Give back an exact copy of the lines below, from the first through the line with "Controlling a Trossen"; please stop there.

--- --- ---

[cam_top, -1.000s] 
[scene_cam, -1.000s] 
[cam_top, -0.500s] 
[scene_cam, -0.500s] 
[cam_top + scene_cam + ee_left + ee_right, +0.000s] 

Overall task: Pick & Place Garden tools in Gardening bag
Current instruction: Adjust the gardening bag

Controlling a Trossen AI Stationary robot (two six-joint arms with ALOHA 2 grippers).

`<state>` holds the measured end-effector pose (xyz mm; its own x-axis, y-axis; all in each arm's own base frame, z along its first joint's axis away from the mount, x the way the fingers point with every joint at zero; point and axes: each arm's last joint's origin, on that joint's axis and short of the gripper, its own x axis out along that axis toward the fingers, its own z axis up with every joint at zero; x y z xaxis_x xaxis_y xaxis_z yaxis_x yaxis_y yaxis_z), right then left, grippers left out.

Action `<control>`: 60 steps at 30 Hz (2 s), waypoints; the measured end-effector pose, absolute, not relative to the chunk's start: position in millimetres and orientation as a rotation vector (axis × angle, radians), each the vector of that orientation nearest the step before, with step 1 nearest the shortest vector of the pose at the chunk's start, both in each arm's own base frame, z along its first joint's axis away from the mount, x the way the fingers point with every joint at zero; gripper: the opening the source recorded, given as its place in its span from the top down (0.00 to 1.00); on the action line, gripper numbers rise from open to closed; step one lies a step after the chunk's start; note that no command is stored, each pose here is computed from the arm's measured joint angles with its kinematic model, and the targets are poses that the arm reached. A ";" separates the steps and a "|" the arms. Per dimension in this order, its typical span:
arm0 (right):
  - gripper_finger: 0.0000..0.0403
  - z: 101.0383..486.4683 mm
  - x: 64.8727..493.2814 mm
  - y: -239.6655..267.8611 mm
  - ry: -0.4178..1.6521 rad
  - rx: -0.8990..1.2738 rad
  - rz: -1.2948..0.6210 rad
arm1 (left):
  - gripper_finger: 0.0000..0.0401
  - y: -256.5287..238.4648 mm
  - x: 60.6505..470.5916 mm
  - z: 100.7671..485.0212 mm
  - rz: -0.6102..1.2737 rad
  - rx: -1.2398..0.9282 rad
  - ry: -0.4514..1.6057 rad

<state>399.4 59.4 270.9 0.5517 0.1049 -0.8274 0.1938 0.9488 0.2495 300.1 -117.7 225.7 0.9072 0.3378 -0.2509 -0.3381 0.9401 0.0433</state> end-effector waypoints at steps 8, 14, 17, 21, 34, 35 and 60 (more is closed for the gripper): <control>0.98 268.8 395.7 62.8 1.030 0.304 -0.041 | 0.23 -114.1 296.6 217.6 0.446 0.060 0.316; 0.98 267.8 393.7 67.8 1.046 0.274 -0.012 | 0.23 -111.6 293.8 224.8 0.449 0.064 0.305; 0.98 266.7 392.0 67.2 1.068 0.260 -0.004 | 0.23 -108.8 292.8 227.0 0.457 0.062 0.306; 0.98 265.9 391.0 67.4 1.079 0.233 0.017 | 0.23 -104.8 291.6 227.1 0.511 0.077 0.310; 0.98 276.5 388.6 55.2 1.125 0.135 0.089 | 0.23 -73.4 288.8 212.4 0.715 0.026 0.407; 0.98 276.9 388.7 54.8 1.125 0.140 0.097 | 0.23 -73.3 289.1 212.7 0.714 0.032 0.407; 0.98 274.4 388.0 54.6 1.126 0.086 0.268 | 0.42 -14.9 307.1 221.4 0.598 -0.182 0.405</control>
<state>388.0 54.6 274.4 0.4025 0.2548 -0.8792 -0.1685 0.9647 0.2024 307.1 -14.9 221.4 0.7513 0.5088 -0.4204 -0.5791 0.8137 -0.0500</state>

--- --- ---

* Task response *
[cam_top, -1.000s] 
[scene_cam, -1.000s] 
[cam_top, -0.500s] 
[scene_cam, -0.500s] 
[cam_top + scene_cam + ee_left + ee_right, +0.000s] 

Overall task: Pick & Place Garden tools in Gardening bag
Current instruction: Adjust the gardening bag

Controlling a Trossen AI Stationary robot (two six-joint arms with ALOHA 2 grippers).

Nothing remains to add to the output.